*WORK INSTRUCTIONS:*
Output the line with "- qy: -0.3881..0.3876" and every following line to the end of the material, exactly as they appear.

*DATASET SECTION:*
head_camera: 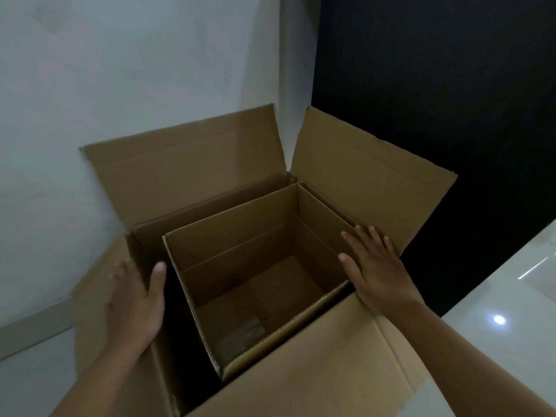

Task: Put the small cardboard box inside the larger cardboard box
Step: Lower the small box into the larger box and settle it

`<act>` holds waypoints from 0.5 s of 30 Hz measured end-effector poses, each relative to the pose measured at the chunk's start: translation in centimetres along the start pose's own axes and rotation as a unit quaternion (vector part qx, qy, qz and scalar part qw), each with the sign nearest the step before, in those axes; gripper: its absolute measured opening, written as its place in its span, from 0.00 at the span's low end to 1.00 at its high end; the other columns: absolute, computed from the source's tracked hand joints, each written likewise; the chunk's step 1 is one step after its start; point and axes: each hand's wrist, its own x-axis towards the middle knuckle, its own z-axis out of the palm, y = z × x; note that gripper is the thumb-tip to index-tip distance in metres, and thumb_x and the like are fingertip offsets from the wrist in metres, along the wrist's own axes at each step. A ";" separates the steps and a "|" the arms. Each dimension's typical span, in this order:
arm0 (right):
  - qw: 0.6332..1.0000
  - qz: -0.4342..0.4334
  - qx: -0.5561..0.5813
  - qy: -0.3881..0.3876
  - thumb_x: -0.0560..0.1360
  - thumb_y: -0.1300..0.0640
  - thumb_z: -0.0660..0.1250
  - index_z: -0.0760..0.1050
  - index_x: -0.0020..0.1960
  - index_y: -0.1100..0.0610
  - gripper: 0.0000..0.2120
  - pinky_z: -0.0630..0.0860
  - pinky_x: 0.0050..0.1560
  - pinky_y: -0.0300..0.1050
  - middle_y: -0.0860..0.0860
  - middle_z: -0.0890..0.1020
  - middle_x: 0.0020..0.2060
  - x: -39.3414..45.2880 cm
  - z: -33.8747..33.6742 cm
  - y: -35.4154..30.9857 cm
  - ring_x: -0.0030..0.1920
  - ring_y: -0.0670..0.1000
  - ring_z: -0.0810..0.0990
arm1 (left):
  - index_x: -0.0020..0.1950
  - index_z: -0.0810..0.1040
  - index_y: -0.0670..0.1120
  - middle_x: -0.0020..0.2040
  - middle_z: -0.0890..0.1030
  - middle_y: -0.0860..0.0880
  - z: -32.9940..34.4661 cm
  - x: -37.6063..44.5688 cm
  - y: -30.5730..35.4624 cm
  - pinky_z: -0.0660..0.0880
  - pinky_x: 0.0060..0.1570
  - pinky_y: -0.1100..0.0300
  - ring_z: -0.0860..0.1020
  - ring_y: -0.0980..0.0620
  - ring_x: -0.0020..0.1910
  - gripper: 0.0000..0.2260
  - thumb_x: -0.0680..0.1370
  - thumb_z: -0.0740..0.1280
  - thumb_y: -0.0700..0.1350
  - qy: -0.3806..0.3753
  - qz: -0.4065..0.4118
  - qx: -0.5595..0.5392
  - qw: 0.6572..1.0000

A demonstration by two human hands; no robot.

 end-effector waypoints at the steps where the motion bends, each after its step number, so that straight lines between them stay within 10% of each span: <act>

*ANSWER BOX:*
  - qy: -0.3881..0.3876
  - thumb_x: -0.0560..0.1360
  - thumb_y: -0.1300..0.0640
  - thumb_z: -0.0660..0.1250
  - index_z: -0.0760..0.1050
  - index_x: -0.0020..0.1960
  - index_y: -0.1100..0.0610
  - gripper: 0.0000..0.2120
  - pinky_z: -0.0630..0.0860
  - pinky_x: 0.0050..0.1560
  - pinky_y: -0.0300..0.1050
  - middle_y: -0.0860..0.0860
  - middle_z: -0.0890..0.1020
  - middle_x: 0.0020..0.2060
  - x: -39.3414..45.2880 cm
  - z: -33.8747..33.6742 cm
  - y: -35.4154..30.9857 cm
  - ring_x: -0.0030..0.1920
  - ring_y: -0.0670..0.1000
  - ring_z: -0.0810..0.0990
arm1 (left):
  - index_x: -0.0020..0.1950
  - index_z: -0.0810..0.1040
  - index_y: -0.0670..0.1120
  - middle_x: -0.0020..0.2040
  - middle_z: -0.0890..0.1030
  - middle_y: -0.0860..0.0880
  - z: -32.9940..34.4661 cm
  - x: -37.6063..44.5688 cm
  - y: -30.5730..35.4624 cm
  - pinky_z: -0.0660..0.0880
  - pinky_x: 0.0060..0.1570
  - pinky_y: -0.1100..0.0300
  - ring_z: -0.0860..0.1020
  - ring_y: -0.0980..0.0620
  - ring_x: -0.0020..0.1910
  - gripper: 0.0000..0.2260
  - thumb_x: -0.0680..0.1370
  - thumb_z: -0.0740..0.1280
  - thumb_y: -0.0700..0.1350
  - qy: -0.3806..0.3753
  - qz: -0.4065..0.4118
  - qx: -0.5595..0.5392
  - qw: 0.6572..1.0000

A demonstration by two human hands; no robot.

 end-effector waypoints at the steps where the motion bends, each after its step number, so that straight lines between them stay within 10% of each span: <act>

What is written here forms the complete answer.